* Task instructions *
Copy out each line below containing "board".

* Extracted information *
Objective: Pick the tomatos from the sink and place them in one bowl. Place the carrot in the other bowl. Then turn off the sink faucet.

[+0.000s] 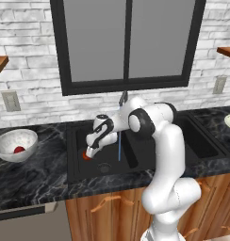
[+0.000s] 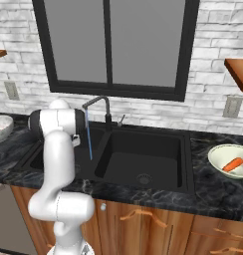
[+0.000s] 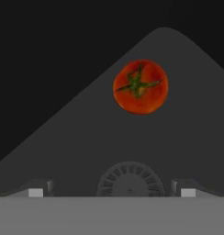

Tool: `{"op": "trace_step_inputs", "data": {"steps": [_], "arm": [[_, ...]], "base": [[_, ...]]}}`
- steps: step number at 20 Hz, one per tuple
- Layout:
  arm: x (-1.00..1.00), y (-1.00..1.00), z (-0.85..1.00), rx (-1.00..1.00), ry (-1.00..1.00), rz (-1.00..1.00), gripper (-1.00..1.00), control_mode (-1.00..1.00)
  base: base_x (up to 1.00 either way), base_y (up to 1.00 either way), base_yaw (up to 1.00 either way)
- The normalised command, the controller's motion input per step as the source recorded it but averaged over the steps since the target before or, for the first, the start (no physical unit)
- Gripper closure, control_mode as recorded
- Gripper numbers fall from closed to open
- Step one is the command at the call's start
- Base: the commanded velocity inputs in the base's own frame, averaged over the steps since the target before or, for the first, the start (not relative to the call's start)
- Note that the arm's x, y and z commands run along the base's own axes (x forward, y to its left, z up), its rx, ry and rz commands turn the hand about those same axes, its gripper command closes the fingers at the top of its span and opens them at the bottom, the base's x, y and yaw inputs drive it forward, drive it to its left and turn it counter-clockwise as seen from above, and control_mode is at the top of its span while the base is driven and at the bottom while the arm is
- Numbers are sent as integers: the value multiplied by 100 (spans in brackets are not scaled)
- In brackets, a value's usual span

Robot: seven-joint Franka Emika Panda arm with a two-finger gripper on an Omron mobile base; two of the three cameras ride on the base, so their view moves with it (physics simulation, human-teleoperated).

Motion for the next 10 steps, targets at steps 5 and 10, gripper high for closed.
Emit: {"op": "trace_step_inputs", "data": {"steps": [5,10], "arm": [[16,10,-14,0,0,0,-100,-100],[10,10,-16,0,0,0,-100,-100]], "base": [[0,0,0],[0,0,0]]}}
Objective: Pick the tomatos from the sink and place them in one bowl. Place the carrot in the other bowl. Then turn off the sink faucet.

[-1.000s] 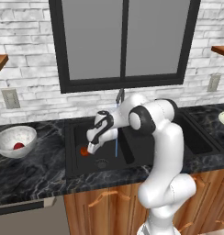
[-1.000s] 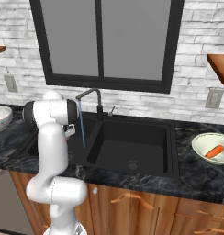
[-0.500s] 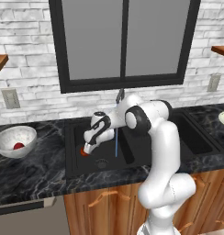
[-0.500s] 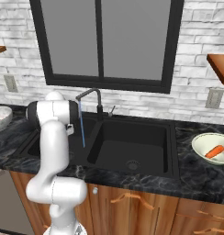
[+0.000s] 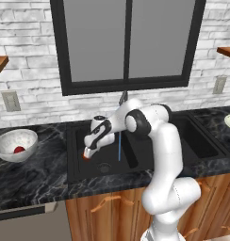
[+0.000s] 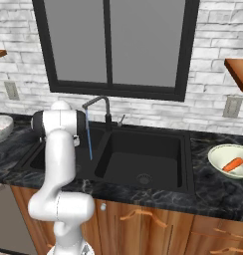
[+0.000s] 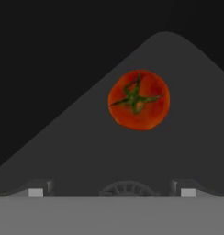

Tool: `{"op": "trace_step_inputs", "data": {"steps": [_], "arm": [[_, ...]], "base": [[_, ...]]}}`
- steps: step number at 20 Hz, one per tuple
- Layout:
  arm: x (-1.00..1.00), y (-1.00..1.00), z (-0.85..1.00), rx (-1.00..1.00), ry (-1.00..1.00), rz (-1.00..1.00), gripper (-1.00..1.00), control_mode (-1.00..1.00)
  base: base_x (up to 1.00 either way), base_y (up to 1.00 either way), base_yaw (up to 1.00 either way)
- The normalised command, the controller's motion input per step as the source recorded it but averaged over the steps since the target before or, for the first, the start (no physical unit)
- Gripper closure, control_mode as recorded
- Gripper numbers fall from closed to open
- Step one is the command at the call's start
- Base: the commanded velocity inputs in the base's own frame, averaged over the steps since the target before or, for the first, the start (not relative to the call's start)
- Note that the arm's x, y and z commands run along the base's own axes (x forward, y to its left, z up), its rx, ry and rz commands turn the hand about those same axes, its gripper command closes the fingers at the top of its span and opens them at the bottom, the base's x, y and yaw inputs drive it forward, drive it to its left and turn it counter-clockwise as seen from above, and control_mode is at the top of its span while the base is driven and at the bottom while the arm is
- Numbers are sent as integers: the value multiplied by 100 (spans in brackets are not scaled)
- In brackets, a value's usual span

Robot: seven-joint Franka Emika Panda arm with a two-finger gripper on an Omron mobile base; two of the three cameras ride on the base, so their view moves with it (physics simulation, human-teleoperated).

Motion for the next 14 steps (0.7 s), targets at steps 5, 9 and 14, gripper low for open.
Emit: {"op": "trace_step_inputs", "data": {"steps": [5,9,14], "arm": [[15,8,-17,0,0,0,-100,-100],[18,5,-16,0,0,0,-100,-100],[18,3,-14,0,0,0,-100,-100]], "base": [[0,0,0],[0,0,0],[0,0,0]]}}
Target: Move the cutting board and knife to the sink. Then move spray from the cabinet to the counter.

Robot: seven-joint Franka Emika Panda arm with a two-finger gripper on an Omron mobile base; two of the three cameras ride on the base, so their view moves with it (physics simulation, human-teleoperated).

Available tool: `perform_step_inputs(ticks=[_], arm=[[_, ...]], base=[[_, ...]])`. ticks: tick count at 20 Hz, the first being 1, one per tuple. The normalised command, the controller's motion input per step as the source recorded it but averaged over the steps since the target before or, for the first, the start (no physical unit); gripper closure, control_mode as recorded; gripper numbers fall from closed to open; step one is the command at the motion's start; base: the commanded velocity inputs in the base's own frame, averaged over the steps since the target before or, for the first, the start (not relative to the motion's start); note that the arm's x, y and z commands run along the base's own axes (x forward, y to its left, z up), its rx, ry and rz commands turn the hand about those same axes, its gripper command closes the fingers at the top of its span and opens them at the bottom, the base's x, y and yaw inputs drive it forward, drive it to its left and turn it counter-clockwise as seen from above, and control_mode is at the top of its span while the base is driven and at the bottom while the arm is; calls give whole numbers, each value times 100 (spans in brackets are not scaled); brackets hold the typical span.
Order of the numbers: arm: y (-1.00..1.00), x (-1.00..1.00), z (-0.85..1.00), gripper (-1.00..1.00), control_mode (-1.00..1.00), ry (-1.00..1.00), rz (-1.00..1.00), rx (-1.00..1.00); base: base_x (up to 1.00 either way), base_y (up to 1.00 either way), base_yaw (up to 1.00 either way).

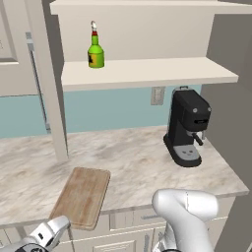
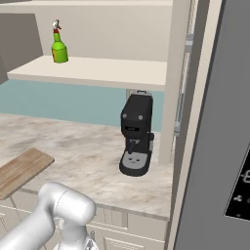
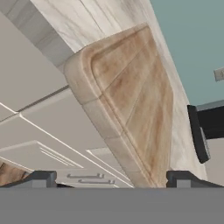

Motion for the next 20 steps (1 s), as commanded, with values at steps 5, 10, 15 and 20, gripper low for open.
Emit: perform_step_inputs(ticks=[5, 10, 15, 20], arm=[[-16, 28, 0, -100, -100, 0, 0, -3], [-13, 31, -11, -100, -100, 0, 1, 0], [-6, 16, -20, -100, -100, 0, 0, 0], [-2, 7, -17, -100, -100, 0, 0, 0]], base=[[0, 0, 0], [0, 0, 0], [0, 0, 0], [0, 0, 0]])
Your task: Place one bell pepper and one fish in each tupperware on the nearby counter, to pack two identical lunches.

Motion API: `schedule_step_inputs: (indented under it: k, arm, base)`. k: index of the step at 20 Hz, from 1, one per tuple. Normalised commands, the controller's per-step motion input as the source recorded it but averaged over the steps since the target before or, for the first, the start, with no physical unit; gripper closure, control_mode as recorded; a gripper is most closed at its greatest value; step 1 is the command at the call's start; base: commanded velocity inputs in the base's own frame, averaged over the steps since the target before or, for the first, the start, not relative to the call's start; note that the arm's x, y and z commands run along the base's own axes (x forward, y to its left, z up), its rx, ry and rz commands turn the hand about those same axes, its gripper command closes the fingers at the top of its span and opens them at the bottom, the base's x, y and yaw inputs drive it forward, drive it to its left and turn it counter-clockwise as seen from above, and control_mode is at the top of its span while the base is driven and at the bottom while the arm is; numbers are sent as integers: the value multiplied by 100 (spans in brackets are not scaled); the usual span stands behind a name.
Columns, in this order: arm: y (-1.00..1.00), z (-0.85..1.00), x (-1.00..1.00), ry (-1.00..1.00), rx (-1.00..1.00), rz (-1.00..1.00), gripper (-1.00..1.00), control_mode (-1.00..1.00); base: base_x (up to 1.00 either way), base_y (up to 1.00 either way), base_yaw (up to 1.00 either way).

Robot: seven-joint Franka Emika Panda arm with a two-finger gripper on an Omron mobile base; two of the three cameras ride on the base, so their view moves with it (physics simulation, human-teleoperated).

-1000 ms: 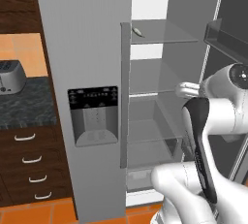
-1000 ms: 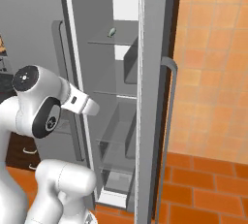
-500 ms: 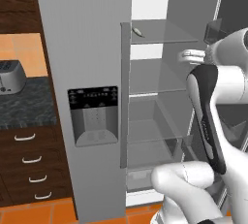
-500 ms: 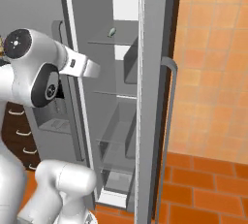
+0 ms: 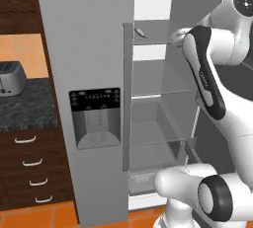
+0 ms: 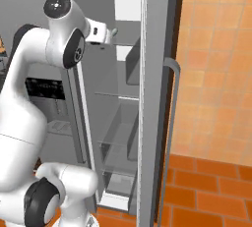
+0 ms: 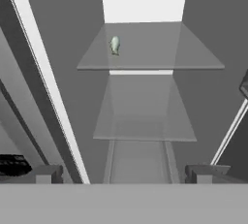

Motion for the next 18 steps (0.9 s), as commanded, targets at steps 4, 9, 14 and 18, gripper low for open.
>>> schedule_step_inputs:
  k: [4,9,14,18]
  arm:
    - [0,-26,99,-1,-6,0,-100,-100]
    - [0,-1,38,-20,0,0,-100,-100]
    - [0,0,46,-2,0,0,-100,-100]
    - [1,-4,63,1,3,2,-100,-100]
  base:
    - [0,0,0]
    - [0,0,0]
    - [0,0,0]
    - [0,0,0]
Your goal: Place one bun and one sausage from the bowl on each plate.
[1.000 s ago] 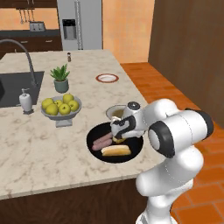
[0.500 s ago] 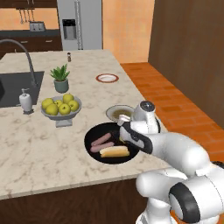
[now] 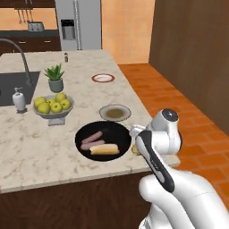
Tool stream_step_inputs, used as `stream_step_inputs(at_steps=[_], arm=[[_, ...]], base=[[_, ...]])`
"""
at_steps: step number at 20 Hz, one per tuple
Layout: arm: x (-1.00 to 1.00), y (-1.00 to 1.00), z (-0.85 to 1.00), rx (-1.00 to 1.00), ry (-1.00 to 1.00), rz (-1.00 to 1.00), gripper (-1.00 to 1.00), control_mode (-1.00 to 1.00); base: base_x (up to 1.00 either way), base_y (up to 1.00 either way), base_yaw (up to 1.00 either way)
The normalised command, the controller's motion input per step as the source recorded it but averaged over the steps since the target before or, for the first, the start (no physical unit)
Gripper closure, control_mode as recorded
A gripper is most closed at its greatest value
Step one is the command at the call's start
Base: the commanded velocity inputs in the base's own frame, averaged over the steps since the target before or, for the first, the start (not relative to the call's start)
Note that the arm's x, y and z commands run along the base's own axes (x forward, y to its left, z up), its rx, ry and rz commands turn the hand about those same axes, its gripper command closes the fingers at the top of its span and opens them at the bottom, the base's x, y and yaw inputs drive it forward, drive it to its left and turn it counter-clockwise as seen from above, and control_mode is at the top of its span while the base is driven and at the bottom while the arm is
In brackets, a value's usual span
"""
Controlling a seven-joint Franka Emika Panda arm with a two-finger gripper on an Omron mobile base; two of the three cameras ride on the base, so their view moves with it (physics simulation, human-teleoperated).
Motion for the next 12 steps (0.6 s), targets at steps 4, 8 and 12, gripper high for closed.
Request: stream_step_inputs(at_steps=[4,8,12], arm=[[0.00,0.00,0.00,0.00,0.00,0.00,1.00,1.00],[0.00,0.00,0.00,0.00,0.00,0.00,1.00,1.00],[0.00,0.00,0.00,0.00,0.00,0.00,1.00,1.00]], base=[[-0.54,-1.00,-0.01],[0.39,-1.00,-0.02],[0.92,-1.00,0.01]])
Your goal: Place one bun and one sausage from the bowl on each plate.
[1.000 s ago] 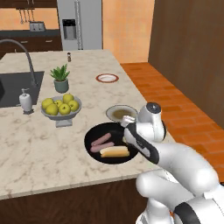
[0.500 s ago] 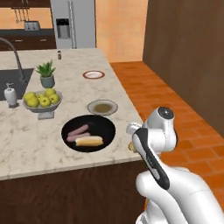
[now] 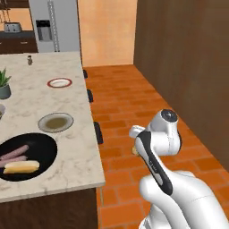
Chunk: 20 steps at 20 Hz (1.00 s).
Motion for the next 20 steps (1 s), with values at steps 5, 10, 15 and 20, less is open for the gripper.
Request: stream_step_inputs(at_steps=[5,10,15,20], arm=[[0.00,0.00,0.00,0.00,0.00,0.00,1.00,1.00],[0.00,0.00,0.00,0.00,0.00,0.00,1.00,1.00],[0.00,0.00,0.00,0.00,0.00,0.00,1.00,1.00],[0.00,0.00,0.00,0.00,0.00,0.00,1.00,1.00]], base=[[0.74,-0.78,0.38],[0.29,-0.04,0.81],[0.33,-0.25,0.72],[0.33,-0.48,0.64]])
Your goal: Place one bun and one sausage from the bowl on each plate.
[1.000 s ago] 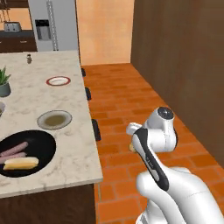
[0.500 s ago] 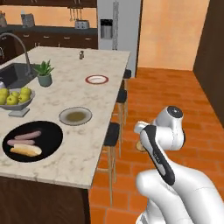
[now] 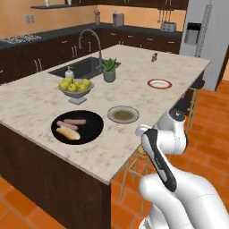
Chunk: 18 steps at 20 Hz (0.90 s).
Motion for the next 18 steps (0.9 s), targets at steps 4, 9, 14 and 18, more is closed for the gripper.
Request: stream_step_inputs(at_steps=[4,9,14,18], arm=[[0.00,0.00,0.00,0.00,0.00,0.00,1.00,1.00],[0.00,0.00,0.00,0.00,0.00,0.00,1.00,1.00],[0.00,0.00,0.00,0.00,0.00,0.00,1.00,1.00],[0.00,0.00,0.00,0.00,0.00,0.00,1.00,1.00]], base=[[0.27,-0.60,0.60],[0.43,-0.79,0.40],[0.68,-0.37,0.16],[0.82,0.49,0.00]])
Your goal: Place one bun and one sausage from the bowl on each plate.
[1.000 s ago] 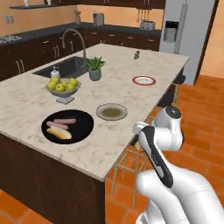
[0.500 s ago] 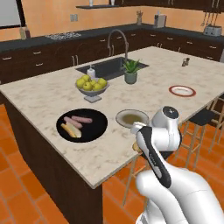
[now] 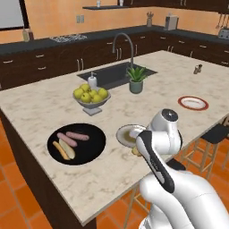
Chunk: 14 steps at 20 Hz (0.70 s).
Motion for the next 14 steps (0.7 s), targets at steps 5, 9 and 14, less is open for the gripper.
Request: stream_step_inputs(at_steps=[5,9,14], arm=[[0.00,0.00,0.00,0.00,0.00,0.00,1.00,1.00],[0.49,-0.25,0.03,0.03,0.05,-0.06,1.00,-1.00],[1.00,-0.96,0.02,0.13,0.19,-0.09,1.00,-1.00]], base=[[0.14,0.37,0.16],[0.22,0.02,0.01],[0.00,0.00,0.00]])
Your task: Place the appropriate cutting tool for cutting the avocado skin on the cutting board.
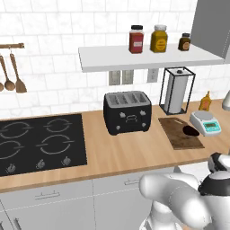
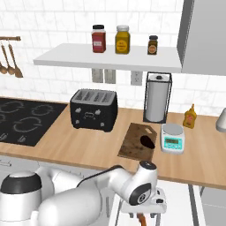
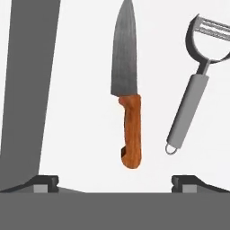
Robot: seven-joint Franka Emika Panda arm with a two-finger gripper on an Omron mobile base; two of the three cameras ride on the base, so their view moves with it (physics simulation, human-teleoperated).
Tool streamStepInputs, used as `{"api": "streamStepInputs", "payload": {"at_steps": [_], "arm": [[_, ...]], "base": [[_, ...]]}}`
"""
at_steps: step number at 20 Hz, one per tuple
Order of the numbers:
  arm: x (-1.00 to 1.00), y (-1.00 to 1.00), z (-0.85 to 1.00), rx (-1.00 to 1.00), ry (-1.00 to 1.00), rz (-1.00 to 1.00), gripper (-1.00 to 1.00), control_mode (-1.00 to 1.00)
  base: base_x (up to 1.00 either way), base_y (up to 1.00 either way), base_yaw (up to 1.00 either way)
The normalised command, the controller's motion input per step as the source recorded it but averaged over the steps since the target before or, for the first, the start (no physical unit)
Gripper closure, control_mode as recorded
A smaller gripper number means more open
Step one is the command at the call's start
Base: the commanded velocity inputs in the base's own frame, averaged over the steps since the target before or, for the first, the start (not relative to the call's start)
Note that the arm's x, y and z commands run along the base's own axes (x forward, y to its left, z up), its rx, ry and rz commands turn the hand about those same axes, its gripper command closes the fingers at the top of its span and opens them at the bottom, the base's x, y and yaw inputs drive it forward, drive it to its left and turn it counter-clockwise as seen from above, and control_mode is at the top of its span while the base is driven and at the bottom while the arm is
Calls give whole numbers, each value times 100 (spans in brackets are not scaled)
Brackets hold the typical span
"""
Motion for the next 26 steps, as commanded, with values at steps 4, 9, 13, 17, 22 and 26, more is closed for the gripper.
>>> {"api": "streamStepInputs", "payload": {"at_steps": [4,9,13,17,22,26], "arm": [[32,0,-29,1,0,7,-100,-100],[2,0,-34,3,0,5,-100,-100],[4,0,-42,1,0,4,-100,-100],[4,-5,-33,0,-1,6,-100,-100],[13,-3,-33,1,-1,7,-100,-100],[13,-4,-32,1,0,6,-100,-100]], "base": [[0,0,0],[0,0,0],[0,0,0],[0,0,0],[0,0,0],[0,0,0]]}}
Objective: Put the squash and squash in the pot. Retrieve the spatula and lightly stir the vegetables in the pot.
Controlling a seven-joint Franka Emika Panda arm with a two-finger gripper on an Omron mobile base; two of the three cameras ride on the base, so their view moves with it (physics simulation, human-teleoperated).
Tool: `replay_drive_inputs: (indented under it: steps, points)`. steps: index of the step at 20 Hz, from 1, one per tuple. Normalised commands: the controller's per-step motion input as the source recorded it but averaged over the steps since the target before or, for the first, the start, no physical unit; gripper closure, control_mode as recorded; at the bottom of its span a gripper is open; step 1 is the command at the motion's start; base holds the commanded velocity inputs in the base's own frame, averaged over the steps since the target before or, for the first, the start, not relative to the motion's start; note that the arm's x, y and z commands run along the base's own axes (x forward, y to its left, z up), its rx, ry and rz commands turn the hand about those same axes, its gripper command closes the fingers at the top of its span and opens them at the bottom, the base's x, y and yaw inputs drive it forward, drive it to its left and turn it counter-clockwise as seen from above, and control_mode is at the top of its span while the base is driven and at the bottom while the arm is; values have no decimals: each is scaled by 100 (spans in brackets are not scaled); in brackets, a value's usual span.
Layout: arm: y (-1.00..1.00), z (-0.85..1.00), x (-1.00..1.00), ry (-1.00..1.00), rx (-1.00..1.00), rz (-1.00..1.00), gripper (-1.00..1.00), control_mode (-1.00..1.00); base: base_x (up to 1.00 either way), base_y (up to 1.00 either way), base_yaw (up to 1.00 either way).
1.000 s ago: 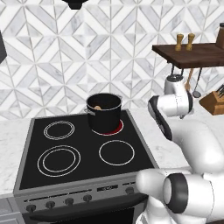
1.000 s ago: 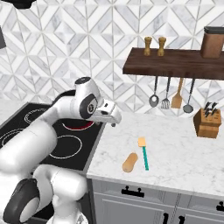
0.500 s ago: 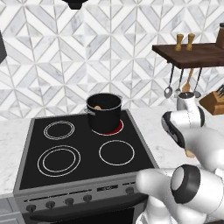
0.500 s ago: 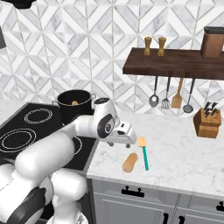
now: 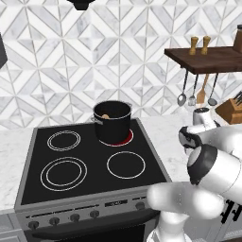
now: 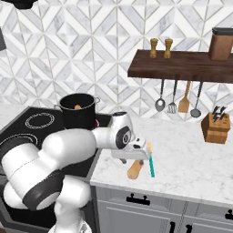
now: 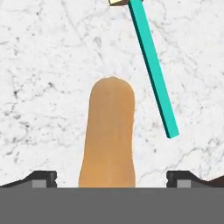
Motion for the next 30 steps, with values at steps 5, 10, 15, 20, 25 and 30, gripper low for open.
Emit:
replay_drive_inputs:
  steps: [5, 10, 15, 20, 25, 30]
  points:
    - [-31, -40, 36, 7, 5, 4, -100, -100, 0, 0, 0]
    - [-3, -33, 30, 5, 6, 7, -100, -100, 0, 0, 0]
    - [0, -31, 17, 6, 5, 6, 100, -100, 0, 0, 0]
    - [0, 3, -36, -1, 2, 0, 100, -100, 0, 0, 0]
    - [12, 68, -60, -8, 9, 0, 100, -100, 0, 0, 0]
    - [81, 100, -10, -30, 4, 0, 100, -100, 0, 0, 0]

* Response box *
Target: Move the cutting board and knife to the sink. Then move spray from the cabinet to the counter.
Your task: Place the appropriate cutting tool for cutting the avocado skin on the cutting board.

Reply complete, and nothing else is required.